2.   "Cstat_data" dataframe : Compustat data used to construct features

  LPERMNO: CRSP identifier - relable to PERMNO to merge
  ceq: book value of common equity
  oancf: Cash flow from (oancf))/ total assets (at)

  #normalized by total assetes so that CashFlows are comparable across stocks of different sizes



3. merged_data : Dataframe obtained from Merging "Returns" & "Cstat_data" dataframe on "PERMNO" & "date". Merge with "pd.merge_asof" command to match CRSP 'date' with the lastest COMPUSTAT 'datadate' with 1 year tolerance for merging. Book to Market Ratio (b2m) is calculated using ceq and marketcap values.

4. Signals:



*  Sort based on one signal at a time


  a. b2m: Book-to-market

  b. CashFlow2AT: oancf/Assets (AT)

* combine signals and then sort based on the combined signal
  
  c.
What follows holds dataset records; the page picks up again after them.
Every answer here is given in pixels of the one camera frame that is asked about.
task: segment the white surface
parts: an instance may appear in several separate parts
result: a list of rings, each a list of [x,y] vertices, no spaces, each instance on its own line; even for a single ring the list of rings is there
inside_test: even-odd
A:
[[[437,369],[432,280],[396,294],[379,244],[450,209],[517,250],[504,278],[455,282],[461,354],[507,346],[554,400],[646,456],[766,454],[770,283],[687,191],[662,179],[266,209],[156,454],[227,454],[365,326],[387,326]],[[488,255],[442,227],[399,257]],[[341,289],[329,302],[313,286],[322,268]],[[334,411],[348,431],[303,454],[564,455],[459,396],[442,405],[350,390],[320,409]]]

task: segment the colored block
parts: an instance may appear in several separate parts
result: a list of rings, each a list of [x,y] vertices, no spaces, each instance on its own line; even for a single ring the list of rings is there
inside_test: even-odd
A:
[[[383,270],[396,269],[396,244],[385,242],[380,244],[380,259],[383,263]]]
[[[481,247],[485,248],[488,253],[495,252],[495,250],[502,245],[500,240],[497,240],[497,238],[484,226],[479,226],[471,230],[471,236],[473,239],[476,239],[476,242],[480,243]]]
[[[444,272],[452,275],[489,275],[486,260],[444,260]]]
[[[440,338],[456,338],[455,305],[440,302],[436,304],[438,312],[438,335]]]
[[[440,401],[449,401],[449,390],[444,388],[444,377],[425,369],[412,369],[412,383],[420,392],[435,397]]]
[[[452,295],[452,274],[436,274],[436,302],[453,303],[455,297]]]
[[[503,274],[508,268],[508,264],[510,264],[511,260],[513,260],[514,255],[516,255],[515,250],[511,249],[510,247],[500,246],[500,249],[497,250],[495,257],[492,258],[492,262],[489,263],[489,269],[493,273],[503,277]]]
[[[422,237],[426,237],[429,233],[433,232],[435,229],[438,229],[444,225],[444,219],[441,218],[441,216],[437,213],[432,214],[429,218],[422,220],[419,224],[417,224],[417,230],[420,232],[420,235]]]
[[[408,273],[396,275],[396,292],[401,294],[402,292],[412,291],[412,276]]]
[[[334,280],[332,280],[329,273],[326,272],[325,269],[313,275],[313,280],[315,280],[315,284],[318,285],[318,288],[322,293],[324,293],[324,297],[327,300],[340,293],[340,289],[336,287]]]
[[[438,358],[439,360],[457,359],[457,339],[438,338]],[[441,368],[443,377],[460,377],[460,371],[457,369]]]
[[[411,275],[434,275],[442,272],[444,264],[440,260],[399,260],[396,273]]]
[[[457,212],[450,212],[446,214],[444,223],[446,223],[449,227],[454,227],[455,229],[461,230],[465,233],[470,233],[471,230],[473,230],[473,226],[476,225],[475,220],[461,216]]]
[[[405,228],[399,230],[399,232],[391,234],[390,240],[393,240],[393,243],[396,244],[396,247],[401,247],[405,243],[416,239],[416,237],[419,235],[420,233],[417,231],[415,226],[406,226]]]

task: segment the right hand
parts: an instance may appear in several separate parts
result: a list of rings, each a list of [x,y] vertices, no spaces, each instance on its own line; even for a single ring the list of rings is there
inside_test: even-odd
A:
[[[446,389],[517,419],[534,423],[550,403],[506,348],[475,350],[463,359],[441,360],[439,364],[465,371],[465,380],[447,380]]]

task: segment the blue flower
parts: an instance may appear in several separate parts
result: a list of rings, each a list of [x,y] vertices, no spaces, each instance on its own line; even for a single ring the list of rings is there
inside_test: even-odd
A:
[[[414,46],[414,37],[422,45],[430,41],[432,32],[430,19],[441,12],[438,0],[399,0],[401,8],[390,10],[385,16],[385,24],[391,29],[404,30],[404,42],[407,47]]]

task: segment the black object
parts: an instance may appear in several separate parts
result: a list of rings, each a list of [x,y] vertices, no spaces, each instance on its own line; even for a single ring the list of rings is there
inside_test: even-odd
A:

Combined signal = pct score of b2m +  pct score of CashFlow2TA_rank







In [None]:
# Connecting the Python Code with the google drive to access the datasets
from google.colab import drive
drive.mount("/content/drive")

In [None]:
# Importing Necessary Python Libraries
import pandas as pd
import numpy as np
import datetime as dt
from datetime import timedelta
from pandas import DateOffset

In [None]:
#CRSP Data

# Importing CRSP price and returns datasets
Returns = pd.read_csv("/content/drive/MyDrive/MAF data/MonthlyRet_198001_202312csv.zip") #Importing Cleaned CRSP data

# Handling Missing values
Returns.PRC = abs(Returns.PRC)                                         # Converting Price Values to absolute numbers (CRSP sets PRC with a "-" symbol if it is comuted as bid-ask average when there is no actual trade)

# Market Cap Calculation
Returns['marketcap'] = Returns.SHROUT * Returns.PRC                    #  Market Capitalization as of month end
Returns['marketcap'] = Returns.groupby('PERMNO')['marketcap'].shift()  # Lagged Market Capitalization = market cap as of the end of the previous month
Returns['marketcap'] = np.where(Returns['marketcap'] < 10000, np.nan, Returns['marketcap']) # exclude marketcap < $10m

# Exchange Code Filters
exch_nyse_amex_Nasdaq = ['N', 'Q', 'A']
Returns = Returns[Returns.PRIMEXCH.isin(exch_nyse_amex_Nasdaq)].copy() #keeping only NYSE (N), AMEX(A) and Nasdaq (Q) stocks, ie. stocks listed on  US exchanges)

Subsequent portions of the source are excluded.